When the big storm hit on July 8, many Leaside basements were flooded, but fortunately no one had to be rescued by the police marine unit as were the 1,400 passengers on the GO train in the Don Valley.
Actually we can thank our lucky stars that when the glaciers receded as a result of global warming 12,000 years ago they left Leaside on a plateau overlooking the deep ravine of the Don Valley. The retreating glaciers left a huge body of water known as Lake Iroquois.
At that time the Don Valley was only a bay in Lake Iroquois. Much of Leaside was covered by a lagoon cut off from the lake by a sand bar along today’s Danforth Ave. There were many streams, now tributaries of the Don River, that flowed into Lake Iroquois. Many still do, some on the surface and others below ground.
As many Leasiders have discovered, some to their horror, three of these underground streams, Walmsley Brook, Northlea Stream and Cudmore Creek, have been identified as flowing through parts of Leaside. The actual course of these streams is difficult to establish but they have been roughly mapped by a joint program of the Toronto Green Community and the Toronto Field Naturalists.
According to their calculations, Walmsley Brook enters Leaside about the intersection of Bayview and Eglinton, meandering its way into our industrial area and ultimately into the Don River.
The Northlea Stream apparently originates near Broadway and Hanna, crossing the southwest corner of the Northlea schoolyard and joining Walmsley Brook south of Eglinton on Vanderhoof between Rumsey and Sutherland.
Cudmore Creek flows through Mt. Pleasant Cemetery and, after crossing Bayview between Sutherland and Moore, passes through Sandy Bruce Park, under Moore, down Pottery Rd. and the Bayview Extension into the valley and ultimately the Don River.
While we may not know the exact routes of these streams, what we do know is the impact they have had and continue to have on Leasiders. For instance when McDonald’s was constructed at the corner of Bayview and Eglinton, replacing Marwood Motors, the Dodge dealer, the piledriving seemed to go on forever because they couldn’t find a bottom to secure the subsurface parking.

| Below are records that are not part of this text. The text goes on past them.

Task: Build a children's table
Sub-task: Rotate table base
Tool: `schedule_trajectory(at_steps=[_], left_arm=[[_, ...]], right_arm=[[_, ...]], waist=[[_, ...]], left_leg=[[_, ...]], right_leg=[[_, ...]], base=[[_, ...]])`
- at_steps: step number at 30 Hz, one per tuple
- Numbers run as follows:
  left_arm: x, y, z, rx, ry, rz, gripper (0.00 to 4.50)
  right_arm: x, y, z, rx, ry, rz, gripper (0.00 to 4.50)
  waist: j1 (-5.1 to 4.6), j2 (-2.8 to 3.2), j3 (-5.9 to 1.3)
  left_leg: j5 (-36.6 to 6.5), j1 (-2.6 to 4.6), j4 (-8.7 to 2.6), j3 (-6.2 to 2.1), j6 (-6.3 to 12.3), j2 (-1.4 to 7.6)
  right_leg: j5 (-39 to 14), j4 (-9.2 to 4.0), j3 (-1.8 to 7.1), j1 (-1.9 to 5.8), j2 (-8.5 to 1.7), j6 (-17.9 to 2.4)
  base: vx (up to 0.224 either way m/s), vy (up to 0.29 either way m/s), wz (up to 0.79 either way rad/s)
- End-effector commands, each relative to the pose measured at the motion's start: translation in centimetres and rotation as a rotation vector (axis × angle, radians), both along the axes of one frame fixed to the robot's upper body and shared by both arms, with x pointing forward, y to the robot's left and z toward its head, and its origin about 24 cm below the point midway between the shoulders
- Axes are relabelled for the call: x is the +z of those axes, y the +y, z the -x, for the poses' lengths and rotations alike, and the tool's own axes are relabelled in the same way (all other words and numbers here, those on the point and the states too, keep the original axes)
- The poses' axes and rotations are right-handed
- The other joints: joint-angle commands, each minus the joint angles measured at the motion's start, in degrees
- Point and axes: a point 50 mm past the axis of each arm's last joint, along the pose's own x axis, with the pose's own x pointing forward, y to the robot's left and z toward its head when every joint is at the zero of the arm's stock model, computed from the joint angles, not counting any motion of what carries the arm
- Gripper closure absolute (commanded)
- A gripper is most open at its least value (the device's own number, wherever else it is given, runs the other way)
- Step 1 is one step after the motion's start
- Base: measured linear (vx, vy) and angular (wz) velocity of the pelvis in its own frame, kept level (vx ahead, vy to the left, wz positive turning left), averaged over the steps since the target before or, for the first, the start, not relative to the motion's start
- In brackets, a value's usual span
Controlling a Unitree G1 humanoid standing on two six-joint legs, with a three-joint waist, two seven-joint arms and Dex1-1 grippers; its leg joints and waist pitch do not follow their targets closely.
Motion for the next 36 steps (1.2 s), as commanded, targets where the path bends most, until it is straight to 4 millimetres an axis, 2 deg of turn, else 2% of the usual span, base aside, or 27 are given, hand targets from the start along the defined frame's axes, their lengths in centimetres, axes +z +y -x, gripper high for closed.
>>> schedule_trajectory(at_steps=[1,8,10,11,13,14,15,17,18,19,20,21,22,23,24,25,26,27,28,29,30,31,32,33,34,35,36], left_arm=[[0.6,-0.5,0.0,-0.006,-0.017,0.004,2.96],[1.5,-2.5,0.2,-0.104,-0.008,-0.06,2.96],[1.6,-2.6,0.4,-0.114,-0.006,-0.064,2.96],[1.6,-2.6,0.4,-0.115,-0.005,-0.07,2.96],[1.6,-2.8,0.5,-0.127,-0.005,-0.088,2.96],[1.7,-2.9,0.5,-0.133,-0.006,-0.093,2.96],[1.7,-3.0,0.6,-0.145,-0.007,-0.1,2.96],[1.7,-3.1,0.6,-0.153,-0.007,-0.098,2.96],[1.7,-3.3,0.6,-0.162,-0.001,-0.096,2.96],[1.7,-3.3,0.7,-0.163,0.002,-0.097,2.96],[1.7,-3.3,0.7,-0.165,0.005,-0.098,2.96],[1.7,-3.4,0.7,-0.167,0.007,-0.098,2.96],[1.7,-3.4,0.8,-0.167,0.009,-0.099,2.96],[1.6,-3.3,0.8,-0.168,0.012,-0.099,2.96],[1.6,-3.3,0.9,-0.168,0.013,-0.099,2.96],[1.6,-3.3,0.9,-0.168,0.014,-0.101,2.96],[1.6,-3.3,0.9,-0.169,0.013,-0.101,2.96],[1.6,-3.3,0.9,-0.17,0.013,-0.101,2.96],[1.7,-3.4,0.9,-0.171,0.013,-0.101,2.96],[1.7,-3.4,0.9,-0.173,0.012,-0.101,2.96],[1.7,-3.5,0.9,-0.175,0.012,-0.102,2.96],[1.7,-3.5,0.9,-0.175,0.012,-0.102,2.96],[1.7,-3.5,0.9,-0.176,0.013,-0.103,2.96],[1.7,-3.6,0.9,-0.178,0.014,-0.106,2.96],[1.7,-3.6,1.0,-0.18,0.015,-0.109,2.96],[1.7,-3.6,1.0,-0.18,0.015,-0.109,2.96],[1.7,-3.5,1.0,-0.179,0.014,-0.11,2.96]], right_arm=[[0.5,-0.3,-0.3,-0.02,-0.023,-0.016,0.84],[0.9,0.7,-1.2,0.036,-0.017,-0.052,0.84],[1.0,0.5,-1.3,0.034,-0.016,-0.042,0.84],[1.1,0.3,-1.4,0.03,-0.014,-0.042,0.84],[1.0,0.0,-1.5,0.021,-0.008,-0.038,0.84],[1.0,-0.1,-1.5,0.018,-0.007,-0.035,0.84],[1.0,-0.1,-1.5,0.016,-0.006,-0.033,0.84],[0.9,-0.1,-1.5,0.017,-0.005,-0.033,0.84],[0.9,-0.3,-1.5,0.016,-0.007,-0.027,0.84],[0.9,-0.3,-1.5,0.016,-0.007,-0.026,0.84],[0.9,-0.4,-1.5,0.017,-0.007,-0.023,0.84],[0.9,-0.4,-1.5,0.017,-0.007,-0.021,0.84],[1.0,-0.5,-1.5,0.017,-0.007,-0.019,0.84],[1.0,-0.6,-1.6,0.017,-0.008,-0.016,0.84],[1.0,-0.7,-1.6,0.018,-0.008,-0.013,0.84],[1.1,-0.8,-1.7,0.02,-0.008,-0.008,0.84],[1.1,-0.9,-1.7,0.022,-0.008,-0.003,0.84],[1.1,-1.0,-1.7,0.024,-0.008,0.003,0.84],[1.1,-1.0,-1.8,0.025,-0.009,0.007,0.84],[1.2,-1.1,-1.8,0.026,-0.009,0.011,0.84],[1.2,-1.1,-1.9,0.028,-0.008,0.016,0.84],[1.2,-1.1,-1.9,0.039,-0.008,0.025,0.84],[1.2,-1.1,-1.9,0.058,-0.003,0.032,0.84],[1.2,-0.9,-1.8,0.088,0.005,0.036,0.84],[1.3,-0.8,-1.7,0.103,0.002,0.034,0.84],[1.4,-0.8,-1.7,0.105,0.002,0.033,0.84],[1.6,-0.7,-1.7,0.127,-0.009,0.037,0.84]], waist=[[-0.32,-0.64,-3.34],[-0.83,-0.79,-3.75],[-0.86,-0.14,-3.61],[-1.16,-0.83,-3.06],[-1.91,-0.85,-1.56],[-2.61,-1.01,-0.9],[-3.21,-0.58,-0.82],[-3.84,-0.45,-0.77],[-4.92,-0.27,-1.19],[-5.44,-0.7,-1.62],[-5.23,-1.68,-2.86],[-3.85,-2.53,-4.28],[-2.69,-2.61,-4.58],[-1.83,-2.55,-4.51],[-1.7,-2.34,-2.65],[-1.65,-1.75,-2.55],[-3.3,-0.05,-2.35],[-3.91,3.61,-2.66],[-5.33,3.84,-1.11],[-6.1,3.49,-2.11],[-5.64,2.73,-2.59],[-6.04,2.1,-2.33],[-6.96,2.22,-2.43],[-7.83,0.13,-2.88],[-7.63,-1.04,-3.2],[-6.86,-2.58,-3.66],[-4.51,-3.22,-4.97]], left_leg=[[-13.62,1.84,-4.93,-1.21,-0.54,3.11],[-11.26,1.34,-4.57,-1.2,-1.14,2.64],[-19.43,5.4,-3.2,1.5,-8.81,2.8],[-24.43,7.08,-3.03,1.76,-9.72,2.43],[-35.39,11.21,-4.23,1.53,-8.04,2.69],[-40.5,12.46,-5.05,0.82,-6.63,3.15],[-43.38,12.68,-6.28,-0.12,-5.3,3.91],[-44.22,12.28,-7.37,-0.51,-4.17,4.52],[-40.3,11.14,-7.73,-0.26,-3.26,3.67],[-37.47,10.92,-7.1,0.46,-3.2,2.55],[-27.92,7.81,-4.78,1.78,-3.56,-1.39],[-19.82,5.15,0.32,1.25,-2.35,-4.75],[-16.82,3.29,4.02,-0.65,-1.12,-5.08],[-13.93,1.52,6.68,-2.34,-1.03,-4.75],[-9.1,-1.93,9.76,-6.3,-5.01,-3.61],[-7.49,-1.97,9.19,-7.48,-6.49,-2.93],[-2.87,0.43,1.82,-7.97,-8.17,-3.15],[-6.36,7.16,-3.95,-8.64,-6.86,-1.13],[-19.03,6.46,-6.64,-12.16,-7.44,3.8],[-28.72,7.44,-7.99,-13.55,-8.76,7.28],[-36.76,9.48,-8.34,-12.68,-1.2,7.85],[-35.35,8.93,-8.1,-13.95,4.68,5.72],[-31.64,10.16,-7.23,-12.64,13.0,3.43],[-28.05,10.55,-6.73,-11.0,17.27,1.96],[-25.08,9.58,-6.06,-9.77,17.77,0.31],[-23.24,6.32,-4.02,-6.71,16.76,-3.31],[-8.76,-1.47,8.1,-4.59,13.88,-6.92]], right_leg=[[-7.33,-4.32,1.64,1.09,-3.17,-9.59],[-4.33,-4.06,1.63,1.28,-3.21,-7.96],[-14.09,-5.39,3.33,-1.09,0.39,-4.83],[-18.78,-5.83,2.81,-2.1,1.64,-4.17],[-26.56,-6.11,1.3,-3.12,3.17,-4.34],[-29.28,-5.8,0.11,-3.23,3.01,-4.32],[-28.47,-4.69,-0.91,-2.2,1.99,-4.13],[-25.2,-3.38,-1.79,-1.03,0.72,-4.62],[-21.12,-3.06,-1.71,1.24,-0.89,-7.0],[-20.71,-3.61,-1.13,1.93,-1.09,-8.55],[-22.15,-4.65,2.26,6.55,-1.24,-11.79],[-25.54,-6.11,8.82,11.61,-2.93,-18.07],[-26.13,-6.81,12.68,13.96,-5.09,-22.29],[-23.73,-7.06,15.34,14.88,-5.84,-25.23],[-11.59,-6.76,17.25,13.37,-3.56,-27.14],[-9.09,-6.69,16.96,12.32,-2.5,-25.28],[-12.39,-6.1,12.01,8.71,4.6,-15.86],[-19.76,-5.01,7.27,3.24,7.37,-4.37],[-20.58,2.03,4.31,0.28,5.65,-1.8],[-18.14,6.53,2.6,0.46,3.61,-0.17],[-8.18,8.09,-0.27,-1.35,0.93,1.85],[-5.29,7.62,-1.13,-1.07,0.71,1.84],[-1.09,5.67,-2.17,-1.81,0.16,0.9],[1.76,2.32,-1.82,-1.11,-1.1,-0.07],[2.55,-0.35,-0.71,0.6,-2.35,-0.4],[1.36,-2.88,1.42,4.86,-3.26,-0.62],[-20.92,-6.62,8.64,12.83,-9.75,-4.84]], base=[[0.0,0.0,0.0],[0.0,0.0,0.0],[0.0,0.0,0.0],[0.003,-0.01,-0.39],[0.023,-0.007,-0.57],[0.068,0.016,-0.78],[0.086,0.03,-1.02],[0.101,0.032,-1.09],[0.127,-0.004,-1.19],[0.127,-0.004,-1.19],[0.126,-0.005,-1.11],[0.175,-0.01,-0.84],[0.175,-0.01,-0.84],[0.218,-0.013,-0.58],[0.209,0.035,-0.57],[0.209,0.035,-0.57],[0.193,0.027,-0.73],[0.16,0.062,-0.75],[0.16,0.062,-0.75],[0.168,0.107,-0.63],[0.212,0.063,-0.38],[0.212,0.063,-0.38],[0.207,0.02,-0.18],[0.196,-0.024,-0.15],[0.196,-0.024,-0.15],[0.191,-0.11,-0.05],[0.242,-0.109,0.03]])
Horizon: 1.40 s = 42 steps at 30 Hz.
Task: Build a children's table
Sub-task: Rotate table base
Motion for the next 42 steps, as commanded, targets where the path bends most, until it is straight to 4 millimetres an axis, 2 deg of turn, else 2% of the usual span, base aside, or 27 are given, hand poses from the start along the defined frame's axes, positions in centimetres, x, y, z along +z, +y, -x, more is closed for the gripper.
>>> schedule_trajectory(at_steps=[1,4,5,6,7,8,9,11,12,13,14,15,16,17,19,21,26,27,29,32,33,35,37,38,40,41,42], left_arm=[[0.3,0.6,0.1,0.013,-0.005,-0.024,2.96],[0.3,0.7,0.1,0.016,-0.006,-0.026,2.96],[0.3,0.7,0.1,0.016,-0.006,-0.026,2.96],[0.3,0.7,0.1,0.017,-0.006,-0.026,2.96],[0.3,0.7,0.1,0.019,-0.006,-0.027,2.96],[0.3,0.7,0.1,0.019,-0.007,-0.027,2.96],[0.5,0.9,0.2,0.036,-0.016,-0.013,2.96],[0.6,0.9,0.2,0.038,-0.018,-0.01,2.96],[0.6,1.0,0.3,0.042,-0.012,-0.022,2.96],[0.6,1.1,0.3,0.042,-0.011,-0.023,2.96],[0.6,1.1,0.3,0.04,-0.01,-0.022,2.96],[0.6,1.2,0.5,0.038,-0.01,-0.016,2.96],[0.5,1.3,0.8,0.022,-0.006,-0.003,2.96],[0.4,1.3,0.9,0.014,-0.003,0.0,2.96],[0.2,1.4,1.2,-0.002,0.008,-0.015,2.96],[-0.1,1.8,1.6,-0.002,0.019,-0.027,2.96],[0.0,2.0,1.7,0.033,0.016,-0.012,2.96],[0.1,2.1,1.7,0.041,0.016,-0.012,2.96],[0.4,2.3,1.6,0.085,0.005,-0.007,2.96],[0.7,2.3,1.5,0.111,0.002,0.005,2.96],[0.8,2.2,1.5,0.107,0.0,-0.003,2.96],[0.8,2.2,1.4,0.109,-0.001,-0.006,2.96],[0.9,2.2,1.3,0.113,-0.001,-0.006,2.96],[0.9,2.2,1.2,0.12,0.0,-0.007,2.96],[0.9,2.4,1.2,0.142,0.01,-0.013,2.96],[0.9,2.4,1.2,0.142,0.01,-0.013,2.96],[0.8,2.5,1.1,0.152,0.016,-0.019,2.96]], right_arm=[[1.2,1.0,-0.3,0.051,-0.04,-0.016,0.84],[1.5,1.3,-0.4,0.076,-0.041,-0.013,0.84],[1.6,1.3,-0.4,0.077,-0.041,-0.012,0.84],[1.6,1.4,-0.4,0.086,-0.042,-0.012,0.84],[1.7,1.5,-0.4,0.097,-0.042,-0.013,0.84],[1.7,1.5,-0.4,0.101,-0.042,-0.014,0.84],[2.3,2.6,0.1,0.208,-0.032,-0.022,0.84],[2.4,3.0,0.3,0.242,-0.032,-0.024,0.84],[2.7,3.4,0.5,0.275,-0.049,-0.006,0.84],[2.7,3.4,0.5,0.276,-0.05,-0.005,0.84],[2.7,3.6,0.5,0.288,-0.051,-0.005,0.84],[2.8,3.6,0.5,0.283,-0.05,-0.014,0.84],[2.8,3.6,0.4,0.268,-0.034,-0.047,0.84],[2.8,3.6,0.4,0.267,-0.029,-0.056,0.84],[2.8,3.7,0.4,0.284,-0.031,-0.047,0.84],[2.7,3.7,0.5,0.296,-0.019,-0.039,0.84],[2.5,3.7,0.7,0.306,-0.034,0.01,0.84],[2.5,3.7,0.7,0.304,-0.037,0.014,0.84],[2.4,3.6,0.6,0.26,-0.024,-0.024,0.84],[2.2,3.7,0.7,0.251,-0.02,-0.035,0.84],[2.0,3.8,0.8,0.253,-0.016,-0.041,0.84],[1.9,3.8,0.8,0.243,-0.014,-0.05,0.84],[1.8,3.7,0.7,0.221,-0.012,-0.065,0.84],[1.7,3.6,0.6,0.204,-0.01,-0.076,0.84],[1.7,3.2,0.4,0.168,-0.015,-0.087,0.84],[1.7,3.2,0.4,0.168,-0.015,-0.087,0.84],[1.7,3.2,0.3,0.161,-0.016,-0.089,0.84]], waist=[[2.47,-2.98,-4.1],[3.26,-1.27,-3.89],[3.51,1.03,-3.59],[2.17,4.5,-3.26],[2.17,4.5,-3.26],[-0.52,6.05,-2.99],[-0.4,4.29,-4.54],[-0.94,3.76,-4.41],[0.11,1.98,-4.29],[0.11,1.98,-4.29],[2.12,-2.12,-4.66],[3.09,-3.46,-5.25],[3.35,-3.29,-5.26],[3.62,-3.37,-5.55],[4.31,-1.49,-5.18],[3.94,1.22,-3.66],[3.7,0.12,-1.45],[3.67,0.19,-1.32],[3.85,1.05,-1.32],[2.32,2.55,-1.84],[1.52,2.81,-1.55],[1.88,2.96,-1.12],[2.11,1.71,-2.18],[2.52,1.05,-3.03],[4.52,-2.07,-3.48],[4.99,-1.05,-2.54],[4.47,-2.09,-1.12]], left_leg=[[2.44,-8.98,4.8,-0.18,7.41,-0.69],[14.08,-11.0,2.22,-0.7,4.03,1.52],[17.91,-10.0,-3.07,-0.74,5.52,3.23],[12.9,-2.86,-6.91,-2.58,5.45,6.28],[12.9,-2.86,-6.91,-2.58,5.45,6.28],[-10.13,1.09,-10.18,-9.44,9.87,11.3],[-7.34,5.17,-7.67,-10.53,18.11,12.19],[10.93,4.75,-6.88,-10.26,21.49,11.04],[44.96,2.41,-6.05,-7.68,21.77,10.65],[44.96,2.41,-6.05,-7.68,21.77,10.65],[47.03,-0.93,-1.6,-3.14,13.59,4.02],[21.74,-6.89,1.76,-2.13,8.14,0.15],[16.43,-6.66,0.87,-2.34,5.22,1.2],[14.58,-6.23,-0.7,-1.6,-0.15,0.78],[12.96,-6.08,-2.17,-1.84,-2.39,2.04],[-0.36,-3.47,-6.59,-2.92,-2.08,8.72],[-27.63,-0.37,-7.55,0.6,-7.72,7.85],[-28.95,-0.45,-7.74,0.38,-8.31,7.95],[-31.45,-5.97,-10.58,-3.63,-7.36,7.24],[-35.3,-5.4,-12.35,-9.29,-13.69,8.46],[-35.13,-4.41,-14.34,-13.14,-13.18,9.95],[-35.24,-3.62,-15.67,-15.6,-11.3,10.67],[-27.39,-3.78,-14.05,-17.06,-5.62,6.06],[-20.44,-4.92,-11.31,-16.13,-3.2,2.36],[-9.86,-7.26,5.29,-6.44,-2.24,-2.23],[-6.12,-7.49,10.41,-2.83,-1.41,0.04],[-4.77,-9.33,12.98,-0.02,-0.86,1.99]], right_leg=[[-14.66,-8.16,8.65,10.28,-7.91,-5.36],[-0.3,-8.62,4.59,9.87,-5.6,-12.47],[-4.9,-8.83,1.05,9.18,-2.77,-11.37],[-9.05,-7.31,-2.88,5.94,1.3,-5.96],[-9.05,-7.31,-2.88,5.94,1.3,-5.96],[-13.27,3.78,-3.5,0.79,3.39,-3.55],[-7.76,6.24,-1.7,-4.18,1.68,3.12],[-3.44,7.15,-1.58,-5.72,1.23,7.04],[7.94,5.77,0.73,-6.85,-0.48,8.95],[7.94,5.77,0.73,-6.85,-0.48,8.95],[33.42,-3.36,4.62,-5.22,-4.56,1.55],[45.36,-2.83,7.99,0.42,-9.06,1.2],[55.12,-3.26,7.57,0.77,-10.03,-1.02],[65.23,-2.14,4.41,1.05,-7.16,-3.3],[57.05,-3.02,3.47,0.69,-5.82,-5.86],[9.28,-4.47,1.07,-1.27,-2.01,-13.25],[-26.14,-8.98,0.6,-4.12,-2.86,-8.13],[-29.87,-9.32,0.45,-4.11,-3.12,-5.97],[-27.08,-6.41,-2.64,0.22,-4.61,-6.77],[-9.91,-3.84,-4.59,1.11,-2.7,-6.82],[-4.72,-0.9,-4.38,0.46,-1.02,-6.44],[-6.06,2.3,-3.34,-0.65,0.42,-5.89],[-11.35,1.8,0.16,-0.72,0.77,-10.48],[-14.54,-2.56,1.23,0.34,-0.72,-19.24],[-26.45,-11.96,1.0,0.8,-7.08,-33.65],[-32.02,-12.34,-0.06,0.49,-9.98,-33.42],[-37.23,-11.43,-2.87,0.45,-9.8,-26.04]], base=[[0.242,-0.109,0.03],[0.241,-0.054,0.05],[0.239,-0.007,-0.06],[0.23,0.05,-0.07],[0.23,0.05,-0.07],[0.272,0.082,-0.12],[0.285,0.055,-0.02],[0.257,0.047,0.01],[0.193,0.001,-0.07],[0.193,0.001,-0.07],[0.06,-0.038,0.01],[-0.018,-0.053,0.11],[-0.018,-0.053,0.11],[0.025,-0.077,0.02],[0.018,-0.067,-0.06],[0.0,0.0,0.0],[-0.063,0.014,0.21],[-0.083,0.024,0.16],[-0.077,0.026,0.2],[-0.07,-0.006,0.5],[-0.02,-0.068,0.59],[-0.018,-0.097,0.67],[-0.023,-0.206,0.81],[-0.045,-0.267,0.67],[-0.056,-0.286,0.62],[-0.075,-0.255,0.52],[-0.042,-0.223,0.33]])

We also know that the condo on the southwest corner that replaced Charlie Wilson’s Texaco gas station and the condo on Bayiew just north of Sunnybrook Plaza both require sump pumps to keep their basements dry.
Many have mentioned the water table in Talbot Park. Marjorie Sheppard, writing in the July 2013 issue of Leaside Life, refers to the creek at the bottom of Bell’s hill at the foot of the north end of Cameron Cres. David Godbold in his book, The Parkhurst Gang, wrote that as a boy he played in the swamps of Eglinton.
From there Walmsley Brook and its tributary Northlea Stream proceed across Hanna, Vanderhoof, Parkhurst and Sutherland to McRae. Obviously it must pass through Crofton Rd. as well because when the late Tom Gaston’s bungalow was demolished to make way for a new and larger home the excavation hit underground water requiring a very costly new basement according to a report in the Toronto Star.
Long time Leasiders have told me that an open creek ran down McRae past the original location of the Bank of Commerce which could only be accessed by way of a wooden plank across the stream. From there the stream, now underground again, crossed Laird to run through the industrial area.
The map shows it on Commercial St. but the late Fred Bristow, who owned Leaside Fuels then on Industrial St., told me he had no basement in that building because it was built on quick sand.
Why is there evidence of ground water in the basement of Leaside United Church and in the backyards of houses on Rumsey Rd, across from Trace Manes Park? No one can be certain as to where these streams and their tributaries have meandered to today. All we know for sure is that they are down there somewhere underneath our feet.